◆ WORK REQUEST
Please write out the listing exactly, leaving each picture out.

◆ PROVIDED MATERIAL
= Beginning of Section =
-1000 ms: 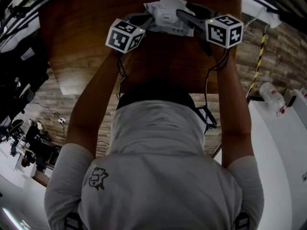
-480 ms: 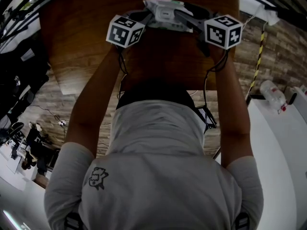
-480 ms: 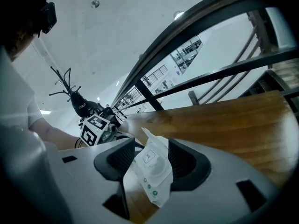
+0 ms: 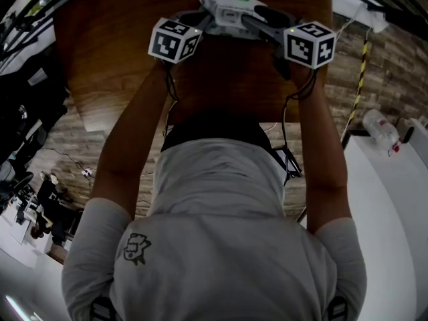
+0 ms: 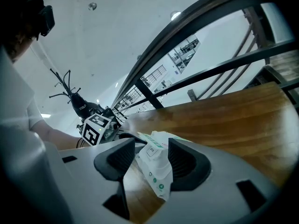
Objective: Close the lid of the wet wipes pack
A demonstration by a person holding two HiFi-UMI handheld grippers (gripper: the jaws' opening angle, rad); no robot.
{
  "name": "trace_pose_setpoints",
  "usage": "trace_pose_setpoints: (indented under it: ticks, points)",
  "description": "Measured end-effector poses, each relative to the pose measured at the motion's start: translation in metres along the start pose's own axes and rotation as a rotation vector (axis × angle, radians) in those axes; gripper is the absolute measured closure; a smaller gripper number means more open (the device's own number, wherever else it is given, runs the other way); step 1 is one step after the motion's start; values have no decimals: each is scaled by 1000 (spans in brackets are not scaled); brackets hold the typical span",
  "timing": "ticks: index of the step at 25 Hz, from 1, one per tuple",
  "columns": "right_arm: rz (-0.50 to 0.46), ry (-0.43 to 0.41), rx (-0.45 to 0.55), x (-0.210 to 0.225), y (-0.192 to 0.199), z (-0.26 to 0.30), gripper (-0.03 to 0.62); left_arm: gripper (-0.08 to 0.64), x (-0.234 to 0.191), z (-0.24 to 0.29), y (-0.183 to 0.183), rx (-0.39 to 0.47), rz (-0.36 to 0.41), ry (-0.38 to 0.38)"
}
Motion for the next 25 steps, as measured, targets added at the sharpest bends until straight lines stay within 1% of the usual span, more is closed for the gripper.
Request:
trace_pose_setpoints:
  ticks: [12, 18, 25]
  points:
    - [16, 12, -24, -1, 12, 3, 384, 546, 0, 0, 0, 9, -8, -1]
    - [-15, 46, -48, 3, 14, 8, 385, 546, -1, 2, -1, 6, -1, 0]
    - [-31, 50, -88, 0, 19, 18, 385, 546, 0, 1, 0, 10, -4, 0]
Point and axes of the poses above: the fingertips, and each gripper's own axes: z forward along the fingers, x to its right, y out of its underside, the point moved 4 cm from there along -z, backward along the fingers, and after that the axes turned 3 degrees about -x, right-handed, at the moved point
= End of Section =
◆ WRITTEN REPLY
-1000 ms: 
-480 ms: 
-480 ms: 
+0 ms: 
+0 ms: 
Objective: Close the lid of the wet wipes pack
A demonstration by a person holding two HiFi-UMI handheld grippers (gripper: the jaws' opening angle, rad); no robot.
{
  "name": "trace_pose_setpoints",
  "usage": "trace_pose_setpoints: (indented under it: ticks, points)",
  "description": "Measured end-effector poses, each relative to the pose measured at the motion's start: translation in metres along the start pose's own axes and rotation as a rotation vector (axis × angle, radians) in those axes; gripper is the absolute measured closure; a smaller gripper number means more open (the device's own number, wherever else it is given, runs the other way); step 1 is one step after the motion's start; values have no decimals: each is scaled by 1000 (spans in brackets are not scaled); brackets hold the typical span",
  "timing": "ticks: index of the step at 25 Hz, from 1, one per tuple",
  "columns": "right_arm: rz (-0.50 to 0.46), ry (-0.43 to 0.41), rx (-0.45 to 0.55), x (-0.210 to 0.225), y (-0.192 to 0.199), z (-0.26 to 0.30), gripper (-0.03 to 0.62); left_arm: gripper (-0.08 to 0.64), x (-0.234 to 0.191), z (-0.24 to 0.29), y (-0.183 to 0.183), rx (-0.39 to 0.47), rz (-0.36 to 0.41), ry (-0.38 to 0.38)"
}
Motion for the next 25 steps, as measured, targets added at the sharpest bends until straight lines stay within 1% of the usual span, more is closed for the gripper.
Request:
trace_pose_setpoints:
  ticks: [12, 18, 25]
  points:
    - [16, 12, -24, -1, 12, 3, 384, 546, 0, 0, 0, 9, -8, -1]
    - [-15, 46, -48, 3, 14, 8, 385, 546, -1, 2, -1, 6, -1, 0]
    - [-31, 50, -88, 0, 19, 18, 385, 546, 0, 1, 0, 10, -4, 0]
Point and axes of the poses above: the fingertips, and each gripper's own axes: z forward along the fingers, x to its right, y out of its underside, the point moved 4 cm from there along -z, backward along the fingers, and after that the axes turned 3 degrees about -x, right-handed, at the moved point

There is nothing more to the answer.